* WORK INSTRUCTION *
All lines in the data bearing the string "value" should be identified and copied.

* DATA PROVIDED *

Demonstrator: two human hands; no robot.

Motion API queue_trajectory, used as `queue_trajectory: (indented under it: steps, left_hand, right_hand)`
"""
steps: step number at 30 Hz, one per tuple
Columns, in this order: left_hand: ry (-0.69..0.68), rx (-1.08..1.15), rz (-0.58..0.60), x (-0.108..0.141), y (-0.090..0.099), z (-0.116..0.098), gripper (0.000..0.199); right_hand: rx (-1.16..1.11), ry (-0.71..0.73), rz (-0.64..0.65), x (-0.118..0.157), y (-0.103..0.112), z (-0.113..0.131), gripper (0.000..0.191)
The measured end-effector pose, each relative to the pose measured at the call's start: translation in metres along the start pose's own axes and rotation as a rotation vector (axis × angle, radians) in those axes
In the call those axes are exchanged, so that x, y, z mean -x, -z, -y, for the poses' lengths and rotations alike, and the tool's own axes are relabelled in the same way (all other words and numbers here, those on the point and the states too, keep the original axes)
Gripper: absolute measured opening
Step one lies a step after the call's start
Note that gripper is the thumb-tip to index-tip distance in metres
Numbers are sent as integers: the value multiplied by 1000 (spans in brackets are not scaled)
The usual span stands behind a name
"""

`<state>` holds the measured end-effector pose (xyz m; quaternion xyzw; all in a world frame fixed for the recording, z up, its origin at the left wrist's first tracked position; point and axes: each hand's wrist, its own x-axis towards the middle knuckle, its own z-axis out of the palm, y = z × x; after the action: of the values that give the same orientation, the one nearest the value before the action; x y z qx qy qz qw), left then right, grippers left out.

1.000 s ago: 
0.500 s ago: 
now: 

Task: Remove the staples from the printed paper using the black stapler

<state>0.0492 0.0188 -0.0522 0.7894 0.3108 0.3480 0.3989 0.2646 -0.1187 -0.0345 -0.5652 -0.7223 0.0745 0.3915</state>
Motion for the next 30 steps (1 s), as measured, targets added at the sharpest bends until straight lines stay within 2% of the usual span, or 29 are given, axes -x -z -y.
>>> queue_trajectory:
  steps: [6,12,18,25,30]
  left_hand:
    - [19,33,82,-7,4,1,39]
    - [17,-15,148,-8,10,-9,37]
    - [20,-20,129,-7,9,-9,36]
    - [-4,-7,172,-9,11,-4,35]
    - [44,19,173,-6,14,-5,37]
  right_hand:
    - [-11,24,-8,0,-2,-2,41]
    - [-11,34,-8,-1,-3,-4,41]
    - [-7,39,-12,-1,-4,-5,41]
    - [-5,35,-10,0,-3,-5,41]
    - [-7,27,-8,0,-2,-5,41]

* COMPLETED TASK *
Numbers are sent as integers: the value multiplied by 1000 (spans in brackets are not scaled)
`<state>` holds the measured end-effector pose (xyz m; quaternion xyzw; all in a world frame fixed for the recording, z up, its origin at the left wrist's first tracked position; point and axes: each hand's wrist, its own x-axis towards the middle knuckle, its own z-axis out of the palm, y = z × x; after the action: of the values that give the same orientation, the one nearest the value before the action; x y z qx qy qz qw), left then right, grippers left out.

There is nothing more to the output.